Visit sunny Mexico without leaving home with this quick and easy recipe for a modern twist on the country’s national drink!

I have a romantic idea of Mexico. I’ve never visited the country, but I envision expansive plazas públicas baking in the sun, locals dressed in colorful garments, and tourists relaxing at shaded tables outside cantinas with fruit-infused cocktails. I’m probably way off, but my idealistic dream is the inspiration behind this mezcal paloma cocktail recipe.
The mysterious origin story behind the drink’s name is equally romantic. The word paloma means “dove” in Spanish, and there’s a popular folk song from the 1860s called La Paloma. Some say the drink was named for the tune that still echoes in Mexican bars and cantinas, while others think the moniker simply reflects the drink’s gentle color or the cultural connections between the bird and ideas of peace and spirituality. Both possibilities add intrigue to this simply refreshing beverage.
And I totally understand why the paloma cocktail holds the reputation as the most beloved mixed drink south of the border. It’s lighter and less sweet than its cousin, the margarita. Plus, a paloma has the added sparkle of grapefruit soda, giving it a pleasant effervescent edge. While its most traditional form is based on tequila, this recipe taps mezcal for smoky, earthy notes that give it more of a modern edge.
Whether you’re mixing up a pitcher of palomas to share with friends or sipping one solo on your patio, you’ll find peaceful refreshment in this simple, storied cocktail.

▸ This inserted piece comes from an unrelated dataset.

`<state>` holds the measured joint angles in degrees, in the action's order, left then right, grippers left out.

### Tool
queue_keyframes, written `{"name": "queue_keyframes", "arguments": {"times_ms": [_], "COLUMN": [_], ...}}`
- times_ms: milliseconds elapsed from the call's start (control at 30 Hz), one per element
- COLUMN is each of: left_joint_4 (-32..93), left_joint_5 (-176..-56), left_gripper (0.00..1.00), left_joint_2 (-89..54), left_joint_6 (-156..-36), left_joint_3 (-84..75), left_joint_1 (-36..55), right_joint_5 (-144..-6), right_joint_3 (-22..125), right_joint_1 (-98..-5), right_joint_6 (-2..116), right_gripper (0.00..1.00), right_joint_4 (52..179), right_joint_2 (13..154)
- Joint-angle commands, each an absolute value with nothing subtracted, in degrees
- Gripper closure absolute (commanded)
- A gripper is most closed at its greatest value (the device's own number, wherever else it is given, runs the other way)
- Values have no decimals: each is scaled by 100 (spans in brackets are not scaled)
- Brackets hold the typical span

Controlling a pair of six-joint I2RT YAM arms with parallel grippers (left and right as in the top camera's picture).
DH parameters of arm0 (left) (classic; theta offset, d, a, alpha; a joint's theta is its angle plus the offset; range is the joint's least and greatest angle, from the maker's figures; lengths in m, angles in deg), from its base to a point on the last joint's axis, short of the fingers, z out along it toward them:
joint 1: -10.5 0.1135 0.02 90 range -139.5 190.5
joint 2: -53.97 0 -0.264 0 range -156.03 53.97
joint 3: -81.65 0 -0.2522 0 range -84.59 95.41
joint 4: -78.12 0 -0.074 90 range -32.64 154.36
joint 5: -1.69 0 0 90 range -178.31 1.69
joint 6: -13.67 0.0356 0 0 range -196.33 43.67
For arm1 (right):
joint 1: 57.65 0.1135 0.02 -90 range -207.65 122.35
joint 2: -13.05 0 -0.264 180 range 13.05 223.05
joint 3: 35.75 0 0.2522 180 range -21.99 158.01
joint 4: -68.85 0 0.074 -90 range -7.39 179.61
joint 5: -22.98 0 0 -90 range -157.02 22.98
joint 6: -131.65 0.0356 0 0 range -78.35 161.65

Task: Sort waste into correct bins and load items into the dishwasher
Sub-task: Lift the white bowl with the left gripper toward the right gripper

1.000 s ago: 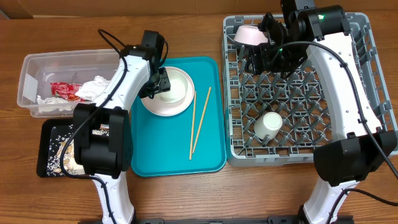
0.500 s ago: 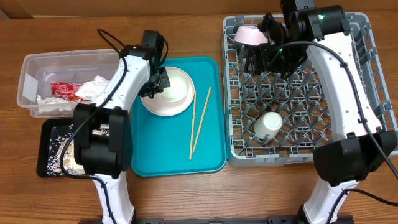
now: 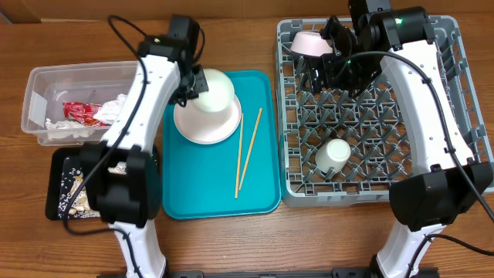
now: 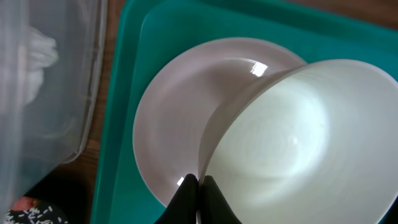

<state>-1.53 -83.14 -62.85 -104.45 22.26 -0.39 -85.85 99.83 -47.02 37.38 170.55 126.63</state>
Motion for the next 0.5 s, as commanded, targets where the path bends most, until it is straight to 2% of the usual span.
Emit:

Mezcal vs. tequila: what’s the difference?
All tequila is technically a type of mezcal—but not all mezcal is tequila. Key differences in agave species, production methods, and geographic origins make each spirit distinct in character and tradition.
First off, tequila can only be made from blue agave—aka Agave tequilana Weber—and must come from designated regions, primarily Jalisco, Mexico. On the other hand, mezcal is far more versatile, as it’s produced from more than 30 different agave species in a wider range of Mexican states, most famously Oaxaca.
The production process also distinguishes the two spirits. Tequila makers typically steam agave hearts (piñas) in industrial ovens for a clean, straightforward flavor profile. In contrast, mezcal producers slow-roast the agave in underground pits, imparting rich, smoky, and complex notes that are unique to mezcal. This traditional roasting, combined with the diversity of agave species, gives mezcal a broader flavor range—earthy, herbal, fruity, floral—while tequila usually leans toward crisp, citrusy, and sweet notes.

How do I store leftovers?
Store leftover mezcal palomas without ice in an airtight container in the fridge for up to 2 days, though they will lose their fizzy nature. When you’re ready to serve, simply stir and pour over fresh ice. The fully mixed drink does not freeze well, as the carbonation and citrus flavors will fade. But for a party make-ahead, you can freeze the mixture of mezcal and lime juice for up to 1 month. Thaw overnight in the fridge, then add fresh ice, soda, and garnishes right before serving.

Serving suggestions
Serve mezcal palomas as part of a south-of-the-border feast that includes easy-to-make Mexican Molletes, bold and creamy Mexican Street Corn Salad Esquites, and a satisfying bowl of Sopa De Lima.

Ingredients
- Lime wedge optional, for rimming the glass
- Salt optional, for rimming the glass
- 2 ounces mezcal
- 1/2 ounce lime juice freshly squeezed
- 2 ounces grapefruit soda
- 1 slice grapefruit optional, for garnish
Instructions
- To rim a rocks glass with salt, run a lime wedge around the rim, then dip the rim into a shallow bowl of salt.
- Fill the glass with ice.
- Pour in the mezcal and lime juice.

- Top with grapefruit soda.
- Stir gently to combine.

- Garnish with a slice of grapefruit. Serve immediately.
Nutrition Info:
Nutrition information are estimates only and may vary based on the specific brands, ingredients, and portion sizes you use. This data is provided for informational purposes only.